Recorded information START

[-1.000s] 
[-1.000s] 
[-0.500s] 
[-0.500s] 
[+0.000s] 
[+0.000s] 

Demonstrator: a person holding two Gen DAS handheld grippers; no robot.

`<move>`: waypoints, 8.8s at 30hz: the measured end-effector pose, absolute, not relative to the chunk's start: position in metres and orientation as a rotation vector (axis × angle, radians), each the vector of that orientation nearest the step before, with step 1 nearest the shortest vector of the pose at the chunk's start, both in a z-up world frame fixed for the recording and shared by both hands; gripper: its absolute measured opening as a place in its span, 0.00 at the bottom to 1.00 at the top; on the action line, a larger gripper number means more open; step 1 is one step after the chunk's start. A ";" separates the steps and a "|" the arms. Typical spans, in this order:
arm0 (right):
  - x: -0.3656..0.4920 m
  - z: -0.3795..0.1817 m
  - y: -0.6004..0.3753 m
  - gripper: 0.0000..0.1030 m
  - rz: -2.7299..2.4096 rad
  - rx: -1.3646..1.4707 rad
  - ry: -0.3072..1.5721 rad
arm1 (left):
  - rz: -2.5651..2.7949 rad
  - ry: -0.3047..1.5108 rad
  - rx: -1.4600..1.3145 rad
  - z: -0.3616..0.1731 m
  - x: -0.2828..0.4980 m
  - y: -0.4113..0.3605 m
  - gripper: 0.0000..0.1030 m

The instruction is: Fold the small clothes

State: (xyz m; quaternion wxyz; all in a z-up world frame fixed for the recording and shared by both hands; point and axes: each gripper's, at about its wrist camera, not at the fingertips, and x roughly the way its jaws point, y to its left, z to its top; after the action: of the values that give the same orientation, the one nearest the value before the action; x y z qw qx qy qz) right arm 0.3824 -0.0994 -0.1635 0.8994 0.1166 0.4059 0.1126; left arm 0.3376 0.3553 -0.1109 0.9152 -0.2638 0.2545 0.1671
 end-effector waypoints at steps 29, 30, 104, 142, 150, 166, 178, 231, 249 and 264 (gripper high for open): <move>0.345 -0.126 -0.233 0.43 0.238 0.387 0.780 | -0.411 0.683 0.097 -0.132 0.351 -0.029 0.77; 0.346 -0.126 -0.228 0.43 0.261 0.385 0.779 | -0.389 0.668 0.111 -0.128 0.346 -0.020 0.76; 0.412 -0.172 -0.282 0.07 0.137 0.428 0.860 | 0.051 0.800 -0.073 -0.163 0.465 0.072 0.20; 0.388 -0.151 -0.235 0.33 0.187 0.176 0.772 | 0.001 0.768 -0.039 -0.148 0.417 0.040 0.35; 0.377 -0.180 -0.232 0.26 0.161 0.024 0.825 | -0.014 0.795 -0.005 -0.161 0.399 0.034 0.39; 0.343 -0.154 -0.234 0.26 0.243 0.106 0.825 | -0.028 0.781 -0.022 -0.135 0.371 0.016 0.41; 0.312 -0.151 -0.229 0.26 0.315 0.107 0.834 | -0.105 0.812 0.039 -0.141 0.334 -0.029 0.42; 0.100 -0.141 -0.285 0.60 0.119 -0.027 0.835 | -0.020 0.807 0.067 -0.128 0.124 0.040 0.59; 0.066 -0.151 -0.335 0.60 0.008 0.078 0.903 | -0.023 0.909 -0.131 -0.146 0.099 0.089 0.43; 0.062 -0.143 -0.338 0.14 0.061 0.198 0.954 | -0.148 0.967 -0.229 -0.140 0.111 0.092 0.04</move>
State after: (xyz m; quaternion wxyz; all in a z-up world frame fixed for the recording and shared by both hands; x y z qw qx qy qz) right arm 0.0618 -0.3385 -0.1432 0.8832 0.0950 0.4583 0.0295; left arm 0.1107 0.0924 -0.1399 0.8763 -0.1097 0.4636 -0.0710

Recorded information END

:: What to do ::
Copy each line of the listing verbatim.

:: Exercise response ::
[-1.000s] 
[-1.000s] 
[-0.500s] 
[-0.500s] 
[+0.000s] 
[+0.000s] 

Demonstrator: a person holding two Gen DAS handheld grippers; no robot.

`<move>`: waypoints, 8.8s at 30hz: the measured end-effector pose, absolute, not relative to the chunk's start: position in metres and orientation as a rotation vector (axis × angle, radians), each the vector of that orientation nearest the step before, with step 1 nearest the shortest vector of the pose at the chunk's start, both in a z-up world frame fixed for the recording and shared by both hands; gripper: its absolute measured opening as a place in its span, 0.00 at the bottom to 1.00 at the top; on the action line, a larger gripper number means more open; step 1 is one step after the chunk's start. A ";" separates the steps and a "|" the arms. Typical spans, in this order:
arm0 (right):
  - x: -0.3656..0.4920 m
  - z: -0.3795..0.1817 m
  - y: -0.6004..0.3753 m
  - gripper: 0.0000..0.1030 m
  - rz: -2.7299..2.4096 rad
  - rx: -1.3646..1.4707 rad
  - ry: -0.3072..1.5721 rad
arm1 (left):
  - rz: -2.5651..2.7949 rad
  - ry: -0.3047..1.5108 rad
  - rx: -1.4600..1.3145 rad
  - z: -0.3616..0.1731 m
  - x: -0.2828..0.4980 m
  - y: -0.4113..0.3605 m
  - gripper: 0.0000..0.1030 m

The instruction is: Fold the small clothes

State: (xyz m; quaternion wxyz; all in a z-up world frame fixed for the recording and shared by both hands; point and axes: each gripper's, at about its wrist camera, not at the fingertips, and x roughly the way its jaws point, y to its left, z to its top; after the action: of the values that give the same orientation, the one nearest the value before the action; x y z qw qx qy qz) right arm 0.3824 -0.0994 -0.1635 0.8994 0.1166 0.4059 0.1126; left arm 0.3376 0.3553 -0.1109 0.9152 -0.2638 0.2545 0.1671
 end-effector waypoints at steps 29, 30, 104, 142, 150, 166, 178, 231, 249 and 264 (gripper high for open): <move>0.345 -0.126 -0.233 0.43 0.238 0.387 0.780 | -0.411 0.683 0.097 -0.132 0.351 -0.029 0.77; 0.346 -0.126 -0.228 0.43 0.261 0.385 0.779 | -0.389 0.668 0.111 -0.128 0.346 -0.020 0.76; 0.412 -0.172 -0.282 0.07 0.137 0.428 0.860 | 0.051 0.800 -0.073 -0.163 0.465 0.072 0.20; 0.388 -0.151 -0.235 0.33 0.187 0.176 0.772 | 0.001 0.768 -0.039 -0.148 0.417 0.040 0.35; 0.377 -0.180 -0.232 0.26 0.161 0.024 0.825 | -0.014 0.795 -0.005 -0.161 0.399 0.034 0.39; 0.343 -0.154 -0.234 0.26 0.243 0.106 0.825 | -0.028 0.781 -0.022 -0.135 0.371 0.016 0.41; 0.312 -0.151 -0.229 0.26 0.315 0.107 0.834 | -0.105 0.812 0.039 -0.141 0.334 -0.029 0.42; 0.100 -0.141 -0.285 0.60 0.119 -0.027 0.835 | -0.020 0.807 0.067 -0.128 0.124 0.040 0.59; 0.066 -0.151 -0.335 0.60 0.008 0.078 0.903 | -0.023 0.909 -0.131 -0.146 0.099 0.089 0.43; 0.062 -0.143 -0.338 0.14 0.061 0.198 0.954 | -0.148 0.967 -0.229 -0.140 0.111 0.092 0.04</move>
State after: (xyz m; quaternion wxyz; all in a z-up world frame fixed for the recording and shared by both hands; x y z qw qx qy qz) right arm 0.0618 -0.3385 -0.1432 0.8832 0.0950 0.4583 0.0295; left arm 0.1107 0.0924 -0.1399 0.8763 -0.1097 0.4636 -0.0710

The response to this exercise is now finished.